Deutsche Börse perd du terrain sur le tandem Nasdaq-ICE
Très en vogue durant l’âge d’or des fusions-acquisitions, la stratégie de l’offre de rachat inversée, dite «reverse takeover», a été remise au goût du jour dans le cadre de la course au rachat de Nyse Euronext.
Alors que la société transatlantique a annoncé le 15 février son mariage avec Deutsche Börse et a fait l’objet le 1er avril d’une offre non sollicitée du tandem Nasdaq OMX / ICE, le quotidien Les Echos a hier évoqué une possible rupture de l’accord de fusion avec l’opérateur d’outre-Rhin et une contre-offre hostile sur Nasdaq. Une source proche de Nyse Euronext contactée par l’Agefi a démenti.
Alors que Deutsche Börse, selon Reuters, ne prévoit pas de relever son offre, les actionnaires, dans l’attente de la tenue du conseil d’administration de Nyse Euronext le 14 avril, n’ont que les modalités des offres rivales pour en évaluer les bénéfices.
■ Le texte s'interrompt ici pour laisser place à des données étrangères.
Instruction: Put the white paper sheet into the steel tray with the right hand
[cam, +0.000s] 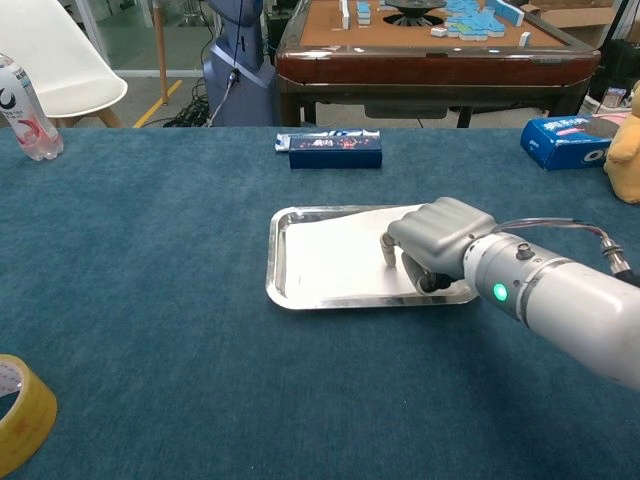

Sur ce point, le projet américain est plus attractif. La valeur de l’offre (0,4069 action Nasdaq plus 0,1436 actions ICE et 14 dollars en cash) s’établissait hier à 43,40 dollars par action Nyse Euronext, contre 34,72 dollars pour l’offre allemande (0,47 action de la future entité, dont l’action sera échangée contre une action Deutsche Börse).
La prime, hier, de 10% sur le cours de Nyse Euronext (39,24 dollars) et celle de 25% par rapport à l’offre de Deutsche Börse parlent d’elles-mêmes. Le cours du groupe allemand a perdu 13,3% depuis l’annonce de son offre. Celui du Nasdaq OMX et d’ICE a progressé de 1,4% et de 2% depuis le 1er avril.
Sauf que les actionnaires de Nyse Euronext se retrouveraient avec des actions de Nasdaq OMX et d’ICE alors qu’ils garderaient 45% du nouvel ensemble avec le groupe allemand.